- **TASK ITEM**
Scan the listing for "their" and copy out each line that has it.

- **DATASET CONTENT**
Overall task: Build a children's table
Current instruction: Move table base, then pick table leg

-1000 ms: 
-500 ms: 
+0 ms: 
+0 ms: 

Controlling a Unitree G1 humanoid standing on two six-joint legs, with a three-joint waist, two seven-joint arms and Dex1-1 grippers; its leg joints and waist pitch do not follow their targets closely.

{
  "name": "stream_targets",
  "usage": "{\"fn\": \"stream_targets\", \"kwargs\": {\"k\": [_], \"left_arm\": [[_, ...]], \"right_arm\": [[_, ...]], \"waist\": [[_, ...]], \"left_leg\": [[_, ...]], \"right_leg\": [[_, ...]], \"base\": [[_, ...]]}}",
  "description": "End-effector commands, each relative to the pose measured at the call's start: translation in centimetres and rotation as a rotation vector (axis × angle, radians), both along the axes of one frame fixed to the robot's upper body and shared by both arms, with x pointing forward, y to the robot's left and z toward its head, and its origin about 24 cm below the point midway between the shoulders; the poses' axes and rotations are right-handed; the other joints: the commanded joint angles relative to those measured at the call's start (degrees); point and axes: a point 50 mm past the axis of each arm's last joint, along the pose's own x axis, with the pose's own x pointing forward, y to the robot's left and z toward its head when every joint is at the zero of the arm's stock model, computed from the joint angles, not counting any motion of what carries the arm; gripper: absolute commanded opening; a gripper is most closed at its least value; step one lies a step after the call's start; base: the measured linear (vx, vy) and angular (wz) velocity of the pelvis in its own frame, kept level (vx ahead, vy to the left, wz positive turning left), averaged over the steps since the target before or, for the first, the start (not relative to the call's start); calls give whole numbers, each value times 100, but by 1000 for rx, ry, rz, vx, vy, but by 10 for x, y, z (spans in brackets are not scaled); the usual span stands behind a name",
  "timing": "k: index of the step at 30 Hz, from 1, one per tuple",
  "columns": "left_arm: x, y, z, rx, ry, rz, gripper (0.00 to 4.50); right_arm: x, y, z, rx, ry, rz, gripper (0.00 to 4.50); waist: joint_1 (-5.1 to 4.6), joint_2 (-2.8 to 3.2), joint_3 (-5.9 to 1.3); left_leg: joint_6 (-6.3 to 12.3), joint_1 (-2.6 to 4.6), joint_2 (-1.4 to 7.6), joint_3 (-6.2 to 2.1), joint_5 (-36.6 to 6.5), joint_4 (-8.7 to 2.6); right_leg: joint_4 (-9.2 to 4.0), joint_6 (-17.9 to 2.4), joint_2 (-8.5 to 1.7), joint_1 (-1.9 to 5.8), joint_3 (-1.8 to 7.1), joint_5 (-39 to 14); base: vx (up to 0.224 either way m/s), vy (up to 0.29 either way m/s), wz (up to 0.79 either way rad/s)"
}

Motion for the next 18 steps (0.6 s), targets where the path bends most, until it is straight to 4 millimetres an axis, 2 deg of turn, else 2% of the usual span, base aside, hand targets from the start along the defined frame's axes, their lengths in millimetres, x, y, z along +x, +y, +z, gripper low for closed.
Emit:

- **SOLUTION FOR THIS TASK**
Controlling a Unitree G1 humanoid standing on two six-joint legs, with a three-joint waist, two seven-joint arms and Dex1-1 grippers; its leg joints and waist pitch do not follow their targets closely.
Motion for the next 18 steps (0.6 s), targets where the path bends most, until it is straight to 4 millimetres an axis, 2 deg of turn, else 2% of the usual span, base aside, hand targets from the start along the defined frame's axes, their lengths in millimetres, x, y, z along +x, +y, +z, gripper low for closed.

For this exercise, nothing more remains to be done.